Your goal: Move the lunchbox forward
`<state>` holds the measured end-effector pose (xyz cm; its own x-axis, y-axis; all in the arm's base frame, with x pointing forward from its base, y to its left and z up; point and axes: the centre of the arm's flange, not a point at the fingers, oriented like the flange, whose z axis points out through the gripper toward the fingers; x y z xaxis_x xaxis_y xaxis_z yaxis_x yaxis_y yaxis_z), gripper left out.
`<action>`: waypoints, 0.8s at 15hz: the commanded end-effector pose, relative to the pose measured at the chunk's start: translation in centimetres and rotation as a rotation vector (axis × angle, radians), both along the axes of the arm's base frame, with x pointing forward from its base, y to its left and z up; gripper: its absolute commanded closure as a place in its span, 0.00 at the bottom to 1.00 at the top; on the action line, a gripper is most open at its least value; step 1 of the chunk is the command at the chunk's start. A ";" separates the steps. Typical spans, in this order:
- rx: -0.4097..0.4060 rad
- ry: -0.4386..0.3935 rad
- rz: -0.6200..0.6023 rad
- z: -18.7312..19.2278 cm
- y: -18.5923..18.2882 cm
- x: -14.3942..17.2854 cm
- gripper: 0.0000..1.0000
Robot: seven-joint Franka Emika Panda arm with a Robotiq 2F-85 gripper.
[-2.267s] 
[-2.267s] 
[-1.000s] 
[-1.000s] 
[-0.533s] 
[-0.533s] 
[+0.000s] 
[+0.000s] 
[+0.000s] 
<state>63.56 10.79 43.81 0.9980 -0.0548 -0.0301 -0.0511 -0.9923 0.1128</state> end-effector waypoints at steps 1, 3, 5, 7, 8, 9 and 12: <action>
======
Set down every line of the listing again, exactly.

→ **Task answer**:
Your goal: Move the lunchbox forward
`<state>` holds the measured end-effector pose (xyz cm; its own x-axis, y-axis; all in the arm's base frame, with x pointing forward from its base, y to its left and z up; point and axes: the centre of the arm's flange, not a point at the fingers, oriented like the flange, whose z axis points out through the gripper toward the fingers; x y z xaxis_x xaxis_y xaxis_z yaxis_x yaxis_y yaxis_z), gripper left out.
`<action>`: waypoints, 0.8s at 15hz: the commanded end-effector pose, relative to the pose measured at the chunk's start: translation in centimetres and rotation as a rotation vector (axis × angle, radians), both along the axes of the arm's base frame, with x pointing forward from its base, y to its left and z up; gripper: its absolute commanded closure as a place in its span, 0.00 at the bottom to 1.00 at the top; on the action line, a gripper is most open at its least value; step 1 of the chunk is the command at the chunk's start. A ";" separates the steps. Typical spans, in this order:
- rx: -0.4097..0.4060 rad
- ry: -0.4386..0.3935 rad
- rz: -0.6200..0.6023 rad
- z: -18.7312..19.2278 cm
- y: -18.5923..18.2882 cm
- x: -14.3942..17.2854 cm
- gripper: 0.0000..1.0000
Robot: seven-joint Franka Emika Panda arm with a Robotiq 2F-85 gripper.
[-2.267s] 
[-2.267s] 
[-1.000s] 
[-1.000s] 
[-0.533s] 
[-0.533s] 
[+0.000s] 
[+0.000s] 
[+0.000s] 
<state>63.56 10.79 43.81 0.9980 -0.0548 -0.0301 -0.0511 -0.9923 0.1128</state> end-effector waypoints at steps 1, 3, 5, 7, 8, 9 and 12: <action>

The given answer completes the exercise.